One family masqueraded as street thugs; selling drugs, committing assaults, home invasions and various thefts.  Some became gang leaders and managed to kill a few people before being killed themselves.  The oldest of these siblings set his grandmother’s house on fire while she slept because she wouldn’t give him money to buy drugs.  She would never support his drug habits or his street activity.  So she had to go.  She did not die.  She made it out of the house while he watched from across the street.  And she forgave him for what he had done.  What creates such strength as to forgive attempted murder?  Of oneself?  These were her children, “regardless”.  This little woman, small and roundish, quietly determined that these were her children, acceptable just as they were.  She did not condone what they had done, but chose to look at their beginnings to understand their end.  Their lives from birth had been dysfunctional – an invisible (never present) father who freely spread his seed throughout the city and the South (no one was certain how many children he had.  The best estimate was 20), a nonfunctional mother who provided no discipline – no presence – no guidance.  These children were beautiful; they were smart, and they were angry.  I had a favorite among these children.  She, again, was beautiful.  Again, she was smart.  She was also kind.  She died at the hands of a john who beat her, raped her, killed her and threw her naked body out of a moving vehicle into traffic on a Detroit street.  The memory of her softness, her gentleness still haunts me.  We became fast friends on meeting.  Unfortunately, we enjoyed just a couple of conversations before she was gone   I still miss her.

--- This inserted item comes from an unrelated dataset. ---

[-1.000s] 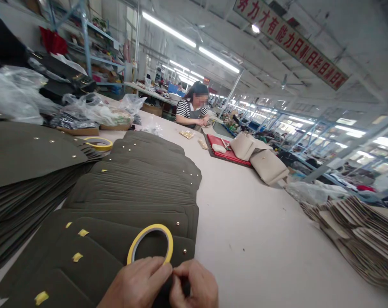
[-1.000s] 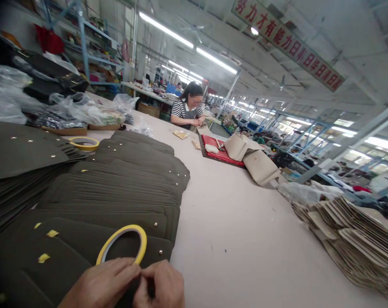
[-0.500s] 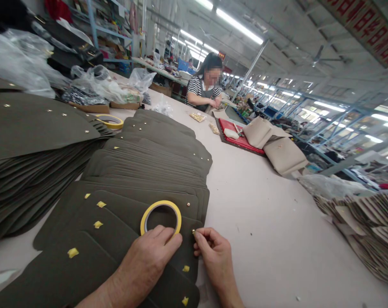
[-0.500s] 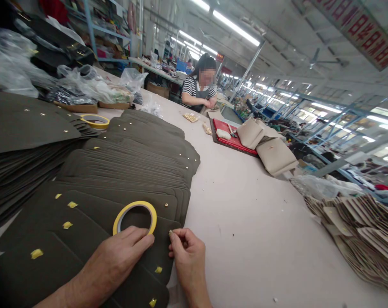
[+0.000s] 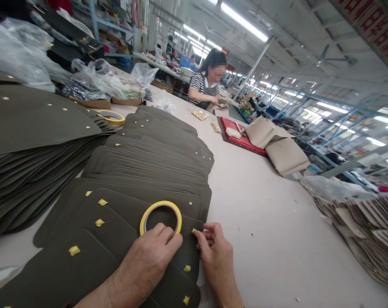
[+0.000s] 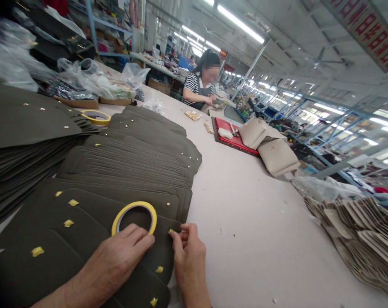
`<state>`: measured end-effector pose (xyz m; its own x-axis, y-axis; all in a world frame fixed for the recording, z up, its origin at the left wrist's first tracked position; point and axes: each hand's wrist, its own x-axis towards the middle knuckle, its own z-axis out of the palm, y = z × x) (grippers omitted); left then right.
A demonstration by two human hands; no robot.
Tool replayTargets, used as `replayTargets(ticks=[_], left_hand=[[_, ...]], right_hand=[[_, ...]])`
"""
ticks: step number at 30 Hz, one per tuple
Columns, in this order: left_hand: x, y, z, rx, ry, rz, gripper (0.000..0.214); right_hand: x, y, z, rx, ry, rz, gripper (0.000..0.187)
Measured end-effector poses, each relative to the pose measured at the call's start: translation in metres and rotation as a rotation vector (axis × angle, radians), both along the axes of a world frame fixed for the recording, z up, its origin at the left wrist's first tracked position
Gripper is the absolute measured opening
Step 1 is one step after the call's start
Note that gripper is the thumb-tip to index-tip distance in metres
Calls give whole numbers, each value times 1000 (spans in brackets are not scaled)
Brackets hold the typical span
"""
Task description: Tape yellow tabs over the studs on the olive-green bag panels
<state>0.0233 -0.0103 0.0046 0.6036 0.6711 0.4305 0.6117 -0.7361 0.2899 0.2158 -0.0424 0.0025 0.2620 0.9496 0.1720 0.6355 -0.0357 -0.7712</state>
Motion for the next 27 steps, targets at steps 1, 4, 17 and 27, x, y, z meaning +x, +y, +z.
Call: replayTargets(ticks=[1, 4, 17, 27], left_hand=[[0, 0, 1, 2, 16, 5, 20], [1, 0, 1, 19, 58, 24, 20], [-12, 5, 13, 247, -388, -30, 18], [-11, 6, 5, 185, -344, -91, 35]], right_hand=[[1, -3, -1, 12, -5, 29, 12], [1, -9, -5, 107, -88, 99, 17], [-7, -5, 21, -108, -252, 316, 15], [-19, -4, 34, 398, -114, 451, 32]])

Anyway, the children saw themselves as survivors.  They did well in school but could not find their way in society.  They blamed only themselves for their actions, finding no luxury or truth in accusing others.  Only once was their an excuse, “He shouldn’t have pulled a gun on me.  He still be alive if he hadn’t pulled a gun on me.  He pulled the trigger three times.  And now he is dead.”  Because he was a small time name in the criminal world; familiar to police and other gang members –  he could not walk away.  He certainly couldn’t run.  He had to kill the man who tried to kill him.  And now he is dead.  After serving a number of years in prison then returning to his old ways, he is dead.  The opposing gang came to his funeral with guns, lined up against the walls of the funeral home chapel and laughed while the family mourned.  They made it clear that they were armed and had come purposely to kill.  The police were called; they came and, when it was over, everyone went home safe and uninjured.  Definitely shaken.  Trust me, the parking lot and the street surrounding the funeral home cleared faster than airplane take offs.  But, the family came knowing there was danger in being there.   And they came.  And they came to the next brother’s funeral under the same circumstances.   They were not trying to prove how tough they were.  They were mourning one of their own.  They refused to abandon their children because of fear.

There are some children who are passed over state lines from one relative to another; criss-crossing the country following major infractions or simple cases of disobedience.    Schools won’t accept them anymore.  They’ve become outsiders.  But the family keeps trying and make it worse by creating non homes; a kind of living no place that the children tolerate until they are old enough to create their own places, their own lives.

So I wonder – is there a main ingredient that no one can identify – an intangible but cohesive substance that ensures an individual’s safety and health?  I mean, is it in our genetic code?  Do some of us decide that we will, no matter what, no matter how, love and nurture the people with whom we live?  Does the heart matter?  Is there a thread connecting all three?  If so, if one connection fails is the entire movement lost?  Why doesn’t occur in all families?

I wonder.  How can humans, being only humans, be so different, so distant from each other.  How can each individual be so different from the other that they can’t recognize the dangers and pitfalls of living.

Just one person might be enough to save just one person.  And, besides, we’re all family.  Ask the genetic specialists, they’ll tell you it’s true.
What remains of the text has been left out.